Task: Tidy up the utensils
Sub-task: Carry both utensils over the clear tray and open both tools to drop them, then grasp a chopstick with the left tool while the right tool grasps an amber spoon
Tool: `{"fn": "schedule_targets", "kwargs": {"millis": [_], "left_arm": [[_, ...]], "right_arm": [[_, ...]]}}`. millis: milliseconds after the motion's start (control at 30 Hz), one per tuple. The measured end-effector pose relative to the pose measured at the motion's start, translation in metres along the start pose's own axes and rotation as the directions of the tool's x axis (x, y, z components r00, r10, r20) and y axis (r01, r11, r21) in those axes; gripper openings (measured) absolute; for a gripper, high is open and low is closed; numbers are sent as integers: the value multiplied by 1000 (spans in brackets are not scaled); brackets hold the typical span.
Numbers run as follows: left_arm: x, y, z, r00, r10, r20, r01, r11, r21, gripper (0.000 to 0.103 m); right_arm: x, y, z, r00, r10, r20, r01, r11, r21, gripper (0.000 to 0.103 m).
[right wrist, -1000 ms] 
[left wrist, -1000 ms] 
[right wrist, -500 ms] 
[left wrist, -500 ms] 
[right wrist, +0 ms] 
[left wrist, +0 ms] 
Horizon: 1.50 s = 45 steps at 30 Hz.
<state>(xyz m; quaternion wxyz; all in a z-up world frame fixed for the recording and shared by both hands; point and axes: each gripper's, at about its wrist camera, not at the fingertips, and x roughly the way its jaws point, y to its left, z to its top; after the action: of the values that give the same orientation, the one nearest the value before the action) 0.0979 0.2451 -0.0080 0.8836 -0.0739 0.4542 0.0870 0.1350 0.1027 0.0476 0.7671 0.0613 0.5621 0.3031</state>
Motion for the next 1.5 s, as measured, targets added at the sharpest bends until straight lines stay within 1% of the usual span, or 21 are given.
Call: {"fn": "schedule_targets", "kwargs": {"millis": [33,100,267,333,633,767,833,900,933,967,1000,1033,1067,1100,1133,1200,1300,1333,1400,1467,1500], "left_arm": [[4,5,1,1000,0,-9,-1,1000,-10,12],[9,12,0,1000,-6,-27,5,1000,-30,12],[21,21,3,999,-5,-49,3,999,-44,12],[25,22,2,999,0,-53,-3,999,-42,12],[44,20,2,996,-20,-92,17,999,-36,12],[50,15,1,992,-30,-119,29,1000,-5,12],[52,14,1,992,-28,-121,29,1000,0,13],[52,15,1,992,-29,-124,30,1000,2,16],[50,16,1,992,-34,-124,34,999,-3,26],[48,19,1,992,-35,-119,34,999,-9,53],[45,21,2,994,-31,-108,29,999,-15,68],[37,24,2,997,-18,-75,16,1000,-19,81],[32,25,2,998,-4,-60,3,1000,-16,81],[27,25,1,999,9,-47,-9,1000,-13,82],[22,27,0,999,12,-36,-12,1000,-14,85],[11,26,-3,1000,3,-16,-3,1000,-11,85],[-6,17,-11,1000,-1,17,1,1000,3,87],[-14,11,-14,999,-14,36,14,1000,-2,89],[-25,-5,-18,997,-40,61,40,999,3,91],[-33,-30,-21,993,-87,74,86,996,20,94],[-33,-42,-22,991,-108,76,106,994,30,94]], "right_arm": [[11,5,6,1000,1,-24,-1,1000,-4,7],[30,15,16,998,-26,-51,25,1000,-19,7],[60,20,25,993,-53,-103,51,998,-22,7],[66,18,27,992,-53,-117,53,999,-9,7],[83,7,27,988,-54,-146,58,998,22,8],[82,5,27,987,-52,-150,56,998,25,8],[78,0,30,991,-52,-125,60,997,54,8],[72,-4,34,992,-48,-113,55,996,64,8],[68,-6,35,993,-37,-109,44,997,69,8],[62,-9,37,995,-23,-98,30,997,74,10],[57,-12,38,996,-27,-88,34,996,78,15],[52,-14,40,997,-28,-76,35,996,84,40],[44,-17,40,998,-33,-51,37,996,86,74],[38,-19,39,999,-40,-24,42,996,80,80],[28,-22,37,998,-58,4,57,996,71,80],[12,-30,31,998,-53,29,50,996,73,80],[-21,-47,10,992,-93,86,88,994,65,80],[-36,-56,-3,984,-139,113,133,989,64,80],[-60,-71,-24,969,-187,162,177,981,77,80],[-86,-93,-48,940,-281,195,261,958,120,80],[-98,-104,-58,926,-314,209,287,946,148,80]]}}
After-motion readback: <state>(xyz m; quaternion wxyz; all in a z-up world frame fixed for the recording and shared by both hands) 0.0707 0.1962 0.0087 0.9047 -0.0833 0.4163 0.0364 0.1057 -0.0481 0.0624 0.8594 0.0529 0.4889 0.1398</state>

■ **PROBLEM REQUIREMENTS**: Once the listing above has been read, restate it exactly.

■ **SOLUTION TO THIS PROBLEM**:
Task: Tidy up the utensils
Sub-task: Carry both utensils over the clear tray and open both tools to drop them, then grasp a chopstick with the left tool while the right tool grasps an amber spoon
Tool: `{"fn": "schedule_targets", "kwargs": {"millis": [_], "left_arm": [[_, ...]], "right_arm": [[_, ...]]}}`. millis: milliseconds after the motion's start (control at 30 Hz), one per tuple. The measured end-effector pose relative to the pose measured at the motion's start, translation in metres along the start pose's own axes and rotation as the directions of the tool's x axis (x, y, z components r00, r10, r20) and y axis (r01, r11, r21) in those axes; gripper openings (measured) absolute; for a gripper, high is open and low is closed; numbers are sent as integers: the value multiplied by 1000 (spans in brackets are not scaled); brackets hold the typical span.
Numbers run as follows: left_arm: x, y, z, r00, r10, r20, r01, r11, r21, gripper (0.000 to 0.103 m); right_arm: x, y, z, r00, r10, r20, r01, r11, r21, gripper (0.000 to 0.103 m).
[right wrist, -1000 ms] 
[left wrist, -1000 ms] 
[right wrist, -500 ms] 
[left wrist, -500 ms] 
[right wrist, +0 ms] 
[left wrist, +0 ms] 
Horizon: 1.50 s = 45 steps at 30 Hz.
<state>(xyz m; quaternion wxyz; all in a z-up world frame fixed for the recording and shared by both hands; point and axes: each gripper's, at about its wrist camera, not at the fingertips, and x roughly the way its jaws point, y to its left, z to its top; after the action: of the values that give the same orientation, the one nearest the value before the action) 0.0979 0.2451 -0.0080 0.8836 -0.0739 0.4542 0.0870 0.1350 0.1027 0.0476 0.7671 0.0613 0.5621 0.3031</state>
Motion for the next 1.5 s, as measured, targets added at the sharpest bends until straight lines stay within 1% of the usual span, or 21 are given.
Call: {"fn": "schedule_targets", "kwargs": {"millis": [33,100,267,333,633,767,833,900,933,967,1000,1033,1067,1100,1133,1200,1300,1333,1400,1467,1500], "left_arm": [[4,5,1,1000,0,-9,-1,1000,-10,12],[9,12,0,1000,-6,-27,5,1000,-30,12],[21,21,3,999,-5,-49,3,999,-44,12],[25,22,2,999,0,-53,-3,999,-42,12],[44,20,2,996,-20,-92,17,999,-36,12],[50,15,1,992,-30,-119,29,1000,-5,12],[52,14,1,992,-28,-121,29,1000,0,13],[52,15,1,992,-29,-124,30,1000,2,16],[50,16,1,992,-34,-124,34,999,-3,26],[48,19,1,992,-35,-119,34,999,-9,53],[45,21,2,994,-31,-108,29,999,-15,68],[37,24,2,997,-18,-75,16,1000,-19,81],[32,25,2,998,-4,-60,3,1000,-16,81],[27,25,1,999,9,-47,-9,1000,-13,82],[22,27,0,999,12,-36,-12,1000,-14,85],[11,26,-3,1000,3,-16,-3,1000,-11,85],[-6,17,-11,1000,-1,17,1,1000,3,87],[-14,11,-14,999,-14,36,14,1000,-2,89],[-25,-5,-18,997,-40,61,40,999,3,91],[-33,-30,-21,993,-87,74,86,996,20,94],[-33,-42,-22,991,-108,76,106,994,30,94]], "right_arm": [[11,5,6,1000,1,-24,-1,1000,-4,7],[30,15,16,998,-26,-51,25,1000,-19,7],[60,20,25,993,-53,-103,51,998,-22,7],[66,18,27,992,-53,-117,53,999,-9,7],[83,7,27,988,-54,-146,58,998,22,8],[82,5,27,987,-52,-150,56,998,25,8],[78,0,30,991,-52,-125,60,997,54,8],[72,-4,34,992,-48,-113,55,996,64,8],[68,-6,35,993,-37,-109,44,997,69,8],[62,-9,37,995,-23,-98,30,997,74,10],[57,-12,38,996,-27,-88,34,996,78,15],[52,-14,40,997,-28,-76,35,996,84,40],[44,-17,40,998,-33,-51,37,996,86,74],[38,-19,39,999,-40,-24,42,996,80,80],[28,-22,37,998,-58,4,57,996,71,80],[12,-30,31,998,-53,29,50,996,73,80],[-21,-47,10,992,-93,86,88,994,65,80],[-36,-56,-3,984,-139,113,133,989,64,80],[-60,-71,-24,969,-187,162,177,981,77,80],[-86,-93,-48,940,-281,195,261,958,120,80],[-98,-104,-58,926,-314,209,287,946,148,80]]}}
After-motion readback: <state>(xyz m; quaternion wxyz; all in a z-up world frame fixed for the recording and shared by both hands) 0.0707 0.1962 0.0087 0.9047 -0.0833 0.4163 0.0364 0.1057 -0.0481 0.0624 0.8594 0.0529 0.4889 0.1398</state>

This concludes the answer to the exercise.